I was just wondering if anyone else using IVF Wales has extreme difficulties in contacting them? Cut a long story short they have messed up for the third time with regards to appointments booking me in on a different date to what was agreed. When I ring the number on their website I am on hold for 20 mins then they disconnect me, nobody has ever answered this phone to me . I also have another two numbers which are constantly engaged, I know these numbers are valid as they were only given to me by the administration manager a few days ago. They have caused so much stress before the process has even began !!!

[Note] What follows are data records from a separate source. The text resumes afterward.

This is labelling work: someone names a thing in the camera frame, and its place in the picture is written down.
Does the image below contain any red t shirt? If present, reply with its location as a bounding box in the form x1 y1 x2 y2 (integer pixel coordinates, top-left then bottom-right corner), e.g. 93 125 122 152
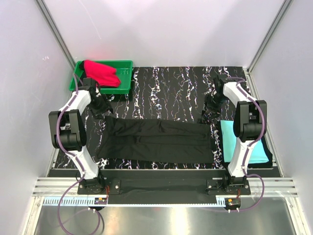
83 60 121 88

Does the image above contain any left aluminium frame post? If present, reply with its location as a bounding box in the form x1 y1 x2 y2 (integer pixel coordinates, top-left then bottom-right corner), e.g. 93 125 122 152
35 0 76 69

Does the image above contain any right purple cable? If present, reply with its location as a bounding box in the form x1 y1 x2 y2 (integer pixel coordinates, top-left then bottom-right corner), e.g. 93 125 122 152
200 77 266 213

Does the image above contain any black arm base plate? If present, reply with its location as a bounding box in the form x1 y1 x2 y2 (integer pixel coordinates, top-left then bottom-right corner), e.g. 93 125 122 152
78 169 251 196

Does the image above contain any green plastic bin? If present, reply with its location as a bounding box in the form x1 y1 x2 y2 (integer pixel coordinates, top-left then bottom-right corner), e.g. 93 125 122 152
74 60 133 94

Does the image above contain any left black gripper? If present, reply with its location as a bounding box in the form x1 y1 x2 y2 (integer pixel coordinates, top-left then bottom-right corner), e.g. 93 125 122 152
88 94 113 120

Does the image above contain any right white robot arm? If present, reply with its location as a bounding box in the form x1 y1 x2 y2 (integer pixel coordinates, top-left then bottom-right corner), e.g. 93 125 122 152
200 75 267 194

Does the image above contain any folded teal t shirt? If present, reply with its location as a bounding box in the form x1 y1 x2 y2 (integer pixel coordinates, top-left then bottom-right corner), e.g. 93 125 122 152
220 119 270 164

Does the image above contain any right aluminium frame post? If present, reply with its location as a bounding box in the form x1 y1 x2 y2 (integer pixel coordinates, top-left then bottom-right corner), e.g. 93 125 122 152
246 0 293 73

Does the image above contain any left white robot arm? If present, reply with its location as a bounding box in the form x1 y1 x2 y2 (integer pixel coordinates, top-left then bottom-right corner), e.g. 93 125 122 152
48 77 113 194

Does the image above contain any black t shirt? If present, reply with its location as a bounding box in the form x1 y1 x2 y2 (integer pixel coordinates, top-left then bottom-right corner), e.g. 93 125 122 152
96 116 214 164

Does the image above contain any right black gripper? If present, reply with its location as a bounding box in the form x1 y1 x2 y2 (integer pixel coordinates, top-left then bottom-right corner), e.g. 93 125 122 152
201 94 227 121

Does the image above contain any aluminium frame post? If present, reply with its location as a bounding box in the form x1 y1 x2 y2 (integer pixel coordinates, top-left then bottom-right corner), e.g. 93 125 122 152
35 0 76 69
246 0 293 73

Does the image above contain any black marbled table mat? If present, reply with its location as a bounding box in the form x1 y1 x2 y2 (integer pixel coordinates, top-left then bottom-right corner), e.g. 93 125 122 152
82 67 246 170

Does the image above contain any purple cable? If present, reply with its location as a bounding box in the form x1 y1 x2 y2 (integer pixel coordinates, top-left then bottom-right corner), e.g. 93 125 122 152
55 72 106 233
200 77 266 213

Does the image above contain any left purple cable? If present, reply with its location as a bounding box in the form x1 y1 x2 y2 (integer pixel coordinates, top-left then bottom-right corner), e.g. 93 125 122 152
55 72 106 233

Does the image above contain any white slotted cable duct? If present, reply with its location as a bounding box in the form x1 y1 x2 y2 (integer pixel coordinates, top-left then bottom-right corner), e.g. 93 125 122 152
43 196 241 208

Anyone out there having the same problems? It felt good getting all that out .

Cheers 

Lisa


----------



## Penelope Pitstop (Oct 24, 2010)

Yes, I have been experiencing the same thing for the last two weeks, I have been trying to speak to someone and each time I ring its either engaged or I get put on hold in a queue and then after a minutes I get cut off. It is getting quite frustrating. I have rung each day morning and afternoon and some times I even get a message to say that only urgent calls can be dealt with in the afternoon so I hang up as my call isnt really urgent. Im not sure whats going on.


----------



## Thisldo82 (Jan 12, 2011)

At least now I know it is not just me. I rang this morning from 9.10 til 11.45 when someone finally answered, costing me £10.20 because I am on PAYG it is just ridiculous. People trying to contact that clinic could be very worried and anxious about something and they should be there to answer any questions, not leaving people banging their heads against brick walls. Glad I got my frustration out


----------



## just belive (Aug 18, 2009)

we are having the same problem we are thinking about going  to ivf wales instead of keep trying to ring them .


----------